#### [Exercise description]
In the copy of the lines below, leave out pictures and print everything else exactly.

#### [Source material]
+ + +

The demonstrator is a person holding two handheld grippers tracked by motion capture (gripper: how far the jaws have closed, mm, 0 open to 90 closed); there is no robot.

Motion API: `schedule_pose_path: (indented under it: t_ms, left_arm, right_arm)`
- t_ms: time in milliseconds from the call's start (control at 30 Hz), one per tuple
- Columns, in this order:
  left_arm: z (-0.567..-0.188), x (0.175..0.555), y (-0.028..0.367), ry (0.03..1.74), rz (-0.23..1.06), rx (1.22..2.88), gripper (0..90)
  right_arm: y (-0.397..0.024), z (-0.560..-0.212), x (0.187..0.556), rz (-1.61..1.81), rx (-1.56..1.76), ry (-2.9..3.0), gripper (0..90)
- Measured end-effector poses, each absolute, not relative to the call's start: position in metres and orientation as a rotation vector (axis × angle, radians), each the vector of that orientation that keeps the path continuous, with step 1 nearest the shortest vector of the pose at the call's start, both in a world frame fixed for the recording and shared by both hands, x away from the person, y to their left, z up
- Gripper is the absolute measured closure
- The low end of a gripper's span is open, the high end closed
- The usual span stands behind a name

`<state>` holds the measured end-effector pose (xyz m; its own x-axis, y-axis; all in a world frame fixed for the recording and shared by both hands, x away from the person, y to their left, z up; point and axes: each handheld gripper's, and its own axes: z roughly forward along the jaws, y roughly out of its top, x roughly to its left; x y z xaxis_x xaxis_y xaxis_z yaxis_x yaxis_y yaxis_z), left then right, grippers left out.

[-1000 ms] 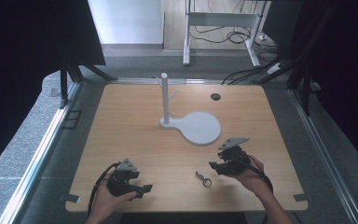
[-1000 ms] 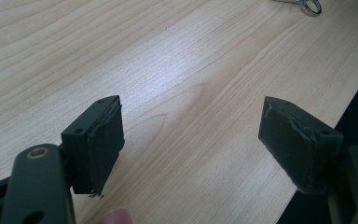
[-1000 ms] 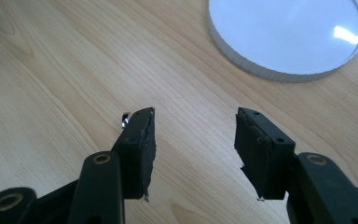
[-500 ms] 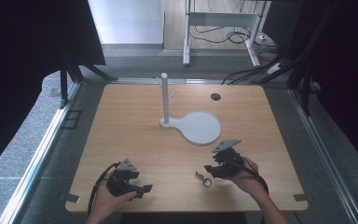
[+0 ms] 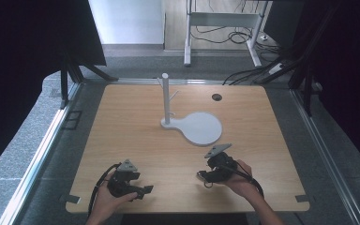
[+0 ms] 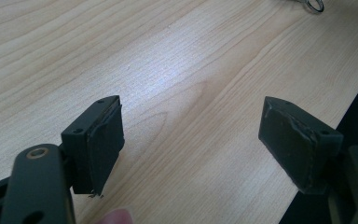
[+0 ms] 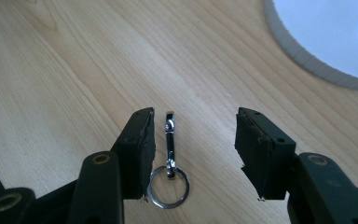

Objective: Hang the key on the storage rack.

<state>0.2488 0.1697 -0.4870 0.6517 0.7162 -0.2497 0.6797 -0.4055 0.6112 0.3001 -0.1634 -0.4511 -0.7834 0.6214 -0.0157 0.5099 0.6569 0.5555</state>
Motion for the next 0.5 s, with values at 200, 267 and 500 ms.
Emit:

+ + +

#### [Written reply]
The demonstrator is a person holding two handheld grippers tracked by motion capture (gripper: how far the jaws have closed, mm, 0 open to 90 closed); there is no robot.

Motion API: `schedule_pose_path: (indented under it: t_ms, left_arm, right_arm)`
- t_ms: time in milliseconds from the call's start (control at 30 Hz), one per tuple
- Columns, in this order:
  left_arm: z (-0.567..-0.188), x (0.175..0.555), y (-0.028..0.367), ry (0.03..1.74), rz (-0.23..1.06), rx (1.22..2.88), gripper (0..90)
  right_arm: y (-0.397..0.024), z (-0.560..-0.212), x (0.187..0.556), rz (-1.61..1.81), rx (-1.56..1.76), ry (-2.9..3.0), gripper (0..90)
- Measured end-effector poses, each absolute, not relative to the call's start: position in metres and orientation as a rotation vector (axis × angle, radians), each the vector of that orientation that keeps the path continuous, with step 1 nearest the shortest vector of the pose at the call's start, both in a world frame fixed for the recording and shared by both hands, x away from the person, y to their left, z up
- Gripper is the absolute measured closure
- The low end of a gripper's span is open, the high end closed
- The usual span stands behind a name

`<state>` holds the measured end-effector pose (xyz m; its own x-axis, y-axis; all in a world frame fixed for the recording and shared by both hands, x away from the person, y to their left, z up; point and axes: each handheld gripper's, and its own axes: z roughly forward along the jaws, y roughly out of its top, x roughly to its left; x y z xaxis_x xaxis_y xaxis_z yaxis_x yaxis_y yaxis_z), left then right, grippers left out.

[-1000 ms] 
[-1000 ms] 
[-1000 ms] 
[-500 ms] 
[+0 ms] 
[+0 ms] 
[+0 ms] 

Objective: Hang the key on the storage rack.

<state>0.2488 0.1697 -0.4870 0.6517 0.7162 -0.2497 0.6797 -0.4055 0.6112 0.3001 -0.1634 -0.4511 -0.7834 0.6214 -0.0157 0.5099 0.6569 0.5555</state>
Motion for the next 0.5 s, with values at 200, 267 and 500 ms.
Emit:

For this exercise, nothing more remains to be given.